Directions for this task: Could you set down exactly the lines of the data below, starting at the one that holds "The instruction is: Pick" and ending at the one that holds "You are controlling", both included, and only those?

Given entries:
*****
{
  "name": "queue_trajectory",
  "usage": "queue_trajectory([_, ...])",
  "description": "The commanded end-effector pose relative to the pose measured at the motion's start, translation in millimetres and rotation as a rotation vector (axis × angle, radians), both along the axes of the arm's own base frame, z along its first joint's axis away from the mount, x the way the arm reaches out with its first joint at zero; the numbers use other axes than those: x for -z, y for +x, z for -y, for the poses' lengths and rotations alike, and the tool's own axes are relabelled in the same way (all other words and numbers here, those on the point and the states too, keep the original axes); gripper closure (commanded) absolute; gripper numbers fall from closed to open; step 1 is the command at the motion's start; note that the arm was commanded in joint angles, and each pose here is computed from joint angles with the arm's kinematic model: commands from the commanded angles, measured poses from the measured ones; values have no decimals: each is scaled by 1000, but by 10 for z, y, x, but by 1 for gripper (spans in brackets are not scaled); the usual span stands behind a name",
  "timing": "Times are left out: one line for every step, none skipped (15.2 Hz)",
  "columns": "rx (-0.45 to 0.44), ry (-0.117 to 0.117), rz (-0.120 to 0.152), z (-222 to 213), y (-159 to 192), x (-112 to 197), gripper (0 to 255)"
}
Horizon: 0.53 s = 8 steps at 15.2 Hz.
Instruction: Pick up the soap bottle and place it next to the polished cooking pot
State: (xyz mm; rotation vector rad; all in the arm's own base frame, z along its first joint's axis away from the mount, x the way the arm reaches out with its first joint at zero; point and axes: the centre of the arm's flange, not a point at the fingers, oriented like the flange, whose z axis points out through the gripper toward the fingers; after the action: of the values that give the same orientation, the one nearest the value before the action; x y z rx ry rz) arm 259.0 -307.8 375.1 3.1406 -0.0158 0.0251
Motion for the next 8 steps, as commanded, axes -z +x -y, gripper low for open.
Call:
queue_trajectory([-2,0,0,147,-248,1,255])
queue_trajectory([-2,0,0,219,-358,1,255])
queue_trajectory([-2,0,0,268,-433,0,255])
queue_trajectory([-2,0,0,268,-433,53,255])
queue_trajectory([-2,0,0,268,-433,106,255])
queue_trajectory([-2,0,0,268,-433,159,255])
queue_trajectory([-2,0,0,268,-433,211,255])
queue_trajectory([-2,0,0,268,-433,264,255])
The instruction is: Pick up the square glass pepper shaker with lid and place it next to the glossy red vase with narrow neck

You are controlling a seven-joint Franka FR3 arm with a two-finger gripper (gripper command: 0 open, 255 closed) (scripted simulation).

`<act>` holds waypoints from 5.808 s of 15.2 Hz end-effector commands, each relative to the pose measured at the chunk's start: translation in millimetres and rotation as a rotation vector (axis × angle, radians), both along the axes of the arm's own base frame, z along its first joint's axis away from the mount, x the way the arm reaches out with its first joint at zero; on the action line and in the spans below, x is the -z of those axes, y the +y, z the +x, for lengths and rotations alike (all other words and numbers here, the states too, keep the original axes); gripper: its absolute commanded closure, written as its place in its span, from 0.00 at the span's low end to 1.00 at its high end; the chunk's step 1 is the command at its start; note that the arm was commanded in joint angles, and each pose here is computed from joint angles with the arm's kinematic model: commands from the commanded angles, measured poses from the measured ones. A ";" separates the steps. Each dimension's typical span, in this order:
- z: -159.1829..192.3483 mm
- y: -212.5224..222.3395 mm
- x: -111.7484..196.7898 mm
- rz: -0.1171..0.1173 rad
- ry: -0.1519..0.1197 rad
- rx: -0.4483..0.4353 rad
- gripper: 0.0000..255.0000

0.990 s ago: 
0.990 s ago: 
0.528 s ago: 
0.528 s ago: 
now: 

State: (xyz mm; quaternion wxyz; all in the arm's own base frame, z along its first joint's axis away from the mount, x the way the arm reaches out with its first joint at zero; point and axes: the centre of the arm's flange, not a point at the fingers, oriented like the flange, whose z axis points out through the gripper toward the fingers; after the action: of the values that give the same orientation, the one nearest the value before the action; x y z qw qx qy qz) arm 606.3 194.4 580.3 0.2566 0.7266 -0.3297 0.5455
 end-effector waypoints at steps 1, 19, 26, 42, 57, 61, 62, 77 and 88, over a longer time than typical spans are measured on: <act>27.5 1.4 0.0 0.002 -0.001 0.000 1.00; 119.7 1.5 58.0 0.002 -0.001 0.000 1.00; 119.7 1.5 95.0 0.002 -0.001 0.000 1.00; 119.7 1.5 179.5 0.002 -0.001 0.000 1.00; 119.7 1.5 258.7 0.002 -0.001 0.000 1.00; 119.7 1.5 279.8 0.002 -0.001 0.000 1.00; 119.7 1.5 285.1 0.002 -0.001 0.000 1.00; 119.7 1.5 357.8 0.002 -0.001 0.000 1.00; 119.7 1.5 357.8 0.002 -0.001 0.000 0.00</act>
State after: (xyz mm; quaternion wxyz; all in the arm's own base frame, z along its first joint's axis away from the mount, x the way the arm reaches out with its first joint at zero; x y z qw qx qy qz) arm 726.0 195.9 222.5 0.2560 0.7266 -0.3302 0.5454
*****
Finished task:
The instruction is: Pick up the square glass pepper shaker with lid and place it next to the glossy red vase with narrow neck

You are controlling a seven-joint Franka FR3 arm with a two-finger gripper (gripper command: 0 open, 255 closed) (scripted simulation).

The answer given is complete as it stands.